_To do_: Give back exactly the lines from the start of the listing to the line containing "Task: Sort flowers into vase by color", inclusive, and nothing beyond them.

_Dataset excerpt_:
──────
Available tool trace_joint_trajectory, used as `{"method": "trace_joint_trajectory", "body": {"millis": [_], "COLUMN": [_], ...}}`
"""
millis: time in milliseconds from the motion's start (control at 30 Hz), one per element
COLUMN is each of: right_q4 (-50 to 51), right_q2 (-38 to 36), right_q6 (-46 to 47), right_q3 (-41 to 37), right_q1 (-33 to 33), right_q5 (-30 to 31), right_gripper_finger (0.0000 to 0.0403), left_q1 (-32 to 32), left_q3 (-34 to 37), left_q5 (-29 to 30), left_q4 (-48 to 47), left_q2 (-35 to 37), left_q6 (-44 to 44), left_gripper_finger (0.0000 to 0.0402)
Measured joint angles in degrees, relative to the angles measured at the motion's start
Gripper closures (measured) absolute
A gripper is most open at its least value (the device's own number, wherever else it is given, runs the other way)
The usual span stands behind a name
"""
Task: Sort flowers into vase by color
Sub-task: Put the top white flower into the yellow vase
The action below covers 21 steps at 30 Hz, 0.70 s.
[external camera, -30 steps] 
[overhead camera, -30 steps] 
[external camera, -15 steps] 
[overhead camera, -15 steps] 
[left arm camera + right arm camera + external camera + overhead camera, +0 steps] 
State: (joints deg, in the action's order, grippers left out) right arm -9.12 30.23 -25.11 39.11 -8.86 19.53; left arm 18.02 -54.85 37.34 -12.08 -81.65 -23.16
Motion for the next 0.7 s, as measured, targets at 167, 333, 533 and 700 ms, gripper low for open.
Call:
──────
_Result below_:
Available tool trace_joint_trajectory, used as `{"method": "trace_joint_trajectory", "body": {"millis": [_], "COLUMN": [_], ...}}`
"""
millis: time in milliseconds from the motion's start (control at 30 Hz), one per element
COLUMN is each of: right_q4 (-50 to 51), right_q2 (-38 to 36), right_q6 (-46 to 47), right_q3 (-41 to 37), right_q1 (-33 to 33), right_q5 (-30 to 31), right_gripper_finger (0.0000 to 0.0403), left_q1 (-32 to 32), left_q3 (-34 to 37), left_q5 (-29 to 30), left_q4 (-48 to 47), left_q2 (-35 to 37), left_q6 (-44 to 44), left_gripper_finger (0.0000 to 0.0402)
Measured joint angles in degrees, relative to the angles measured at the motion's start
Gripper closures (measured) absolute
A gripper is most open at its least value (the device's own number, wherever else it is given, runs the other way)
The usual span stands behind a name
"""
Task: Sort flowers into vase by color

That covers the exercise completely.